Zurück in die Heimat
Grund für den Wechsel von Enrico Slongo ist derweil insbesondere, dass in Freiburg eine ähnliche Stelle freigeworden ist. In der Kantonshauptstadt an der Saane soll er Stadtarchitekt und Dienstchef des Amtes für Architektur und Stadtplanung werden, just dort, wo er vor Jahren einst das Gymnasium besuchte. «Für mich ist es schon ein bisschen ein nach Hause gehen», erklärt der in Lausanne an der ETH diplomierte Architekt. Heimatgefühle seien aber nicht der einzige Grund für seinen Wechsel. In Freiburg könne er ähnliche Aufgaben übernehmen, die einst in Langenthal anstanden – dieses Mal aber in einer etwas grösseren Kantonshauptstadt. «Freiburg steht am Anfang der Sanierung von öffentlichen Räumen. Die Altstadt ist fast autofrei und derzeit steht man vor der Frage, was man mit dem Platz vor der Kathedrale tun will», erklärt der in Muri bei Bern wohnhafte Slongo. Derzeit steht ein ähnlich grosses Umbauprojekt beim Bahnhof mit neuem Bahnhofplatz zur Realisierung bevor, und aus-serdem sind eine öffentliche Eishalle mit Schwimmbad für den Breitensport in Planung und die Erneuerung des Nationalliga-Eishockeystadions, die zum grössten Teil von Sponsoren finanzierten BCF-Arena, in Ausführung. «Dass es ein Kantonshauptort ist, hat mich schon gereizt», verrät Slongo. Die Projekte seien ähnlich gross wie in Langenthal auch, aber Freiburg sei noch mehr Stadt – mitsamt ihrem typischen Charme, der die Zähringer Stadt hat.

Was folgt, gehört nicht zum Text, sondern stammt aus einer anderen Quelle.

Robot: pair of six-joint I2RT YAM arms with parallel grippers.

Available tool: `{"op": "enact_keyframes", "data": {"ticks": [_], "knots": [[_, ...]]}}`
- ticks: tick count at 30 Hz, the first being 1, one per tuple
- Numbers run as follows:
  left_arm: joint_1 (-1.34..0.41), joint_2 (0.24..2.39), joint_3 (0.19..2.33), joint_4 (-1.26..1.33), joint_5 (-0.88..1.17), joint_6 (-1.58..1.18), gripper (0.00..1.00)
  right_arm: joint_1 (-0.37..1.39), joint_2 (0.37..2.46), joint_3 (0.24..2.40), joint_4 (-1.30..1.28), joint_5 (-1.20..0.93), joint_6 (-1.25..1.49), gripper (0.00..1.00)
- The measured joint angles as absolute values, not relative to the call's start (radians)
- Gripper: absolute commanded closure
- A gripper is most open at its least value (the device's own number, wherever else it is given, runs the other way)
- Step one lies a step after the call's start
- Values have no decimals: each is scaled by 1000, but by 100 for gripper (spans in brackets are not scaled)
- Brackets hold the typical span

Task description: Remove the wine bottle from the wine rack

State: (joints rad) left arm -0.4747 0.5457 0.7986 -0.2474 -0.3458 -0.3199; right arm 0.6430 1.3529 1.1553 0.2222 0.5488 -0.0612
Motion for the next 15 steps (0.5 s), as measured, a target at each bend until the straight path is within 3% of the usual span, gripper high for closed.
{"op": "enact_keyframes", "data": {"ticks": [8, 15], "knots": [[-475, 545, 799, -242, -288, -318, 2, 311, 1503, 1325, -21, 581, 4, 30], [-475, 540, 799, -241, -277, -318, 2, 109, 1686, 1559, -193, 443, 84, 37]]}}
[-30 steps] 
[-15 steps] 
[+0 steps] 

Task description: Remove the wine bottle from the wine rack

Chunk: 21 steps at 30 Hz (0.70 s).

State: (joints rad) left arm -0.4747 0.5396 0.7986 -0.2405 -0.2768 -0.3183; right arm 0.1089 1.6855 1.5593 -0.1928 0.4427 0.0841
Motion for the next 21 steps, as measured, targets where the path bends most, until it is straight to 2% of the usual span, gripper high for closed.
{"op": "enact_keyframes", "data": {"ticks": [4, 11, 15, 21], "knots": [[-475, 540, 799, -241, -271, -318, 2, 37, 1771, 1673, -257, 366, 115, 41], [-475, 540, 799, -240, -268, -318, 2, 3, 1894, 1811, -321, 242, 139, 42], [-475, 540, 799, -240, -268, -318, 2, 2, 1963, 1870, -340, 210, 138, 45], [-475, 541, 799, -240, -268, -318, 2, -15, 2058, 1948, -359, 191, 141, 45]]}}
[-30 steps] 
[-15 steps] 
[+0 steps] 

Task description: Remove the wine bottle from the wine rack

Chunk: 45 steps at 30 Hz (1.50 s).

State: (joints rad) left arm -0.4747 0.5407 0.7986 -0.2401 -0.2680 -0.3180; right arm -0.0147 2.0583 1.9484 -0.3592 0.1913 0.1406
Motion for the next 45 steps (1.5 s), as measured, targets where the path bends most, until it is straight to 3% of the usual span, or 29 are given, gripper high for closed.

Modernes Workshopverfahren
Mitnehmen will Enrico Slongo natürlich seine Erfahrungen mit dem Siedlungsrichtplan und insbesondere jene um das in Langenthal eingeführte Workshopverfahren. Dieses sieht vor, vor dem Einreichen eines Projekts alle Beteiligten an einen Tisch zu bringen und auf Wünsche im Einklang mit dem Ortsbild einzugehen, um nicht zuletzt eine städtebaulich verträgliche Lösung für einen Neubau oder eine Sanierung zu finden. «Ich bin dankbar, dass der Gemeinderat dieser Idee damals gefolgt ist», sagt Slongo, der seit 2013 in Langenthal amtet. «Wir haben auf diese Weise etwas Innovatives umsetzen können, was mich freut und stolz gemacht hat.» Freude und Stolz erfülle ihn auch ganz allgemein im Rückblick, in Langenthal habe er eine ausgezeichnete Zeit erlebt, auf die er auch in Zukunft gerne zurückblicken werde. Zweifellos trug sich dabei die erfreulichste Erinnerung erst kürzlich zu, als Langenthal mit dem diesjährigen Wakkerpreis geehrt wurde. Enrico Slongo hatte für diese Errungenschaft als Stadtbaumeister zweifellos grossen Einfluss. «Kontinuität ist in einer Stadt wichtig, das wird auch mein Nachfolger wissen», blickt Enrico Slongo nun nach vorne, sein Vermächtnis nach sechs Jahren Arbeit in Langenthal werde deshalb zweifellos positiv weitergeführt. «Der Wakkerpreis ist auch dafür eine Motivation für alle», sagt Slongo. Auch wenn er nun in seine Heimat zurückkehrt, so will er seine derzeitige «Arbeitsheimat» Langenthal nicht ganz  vergessen.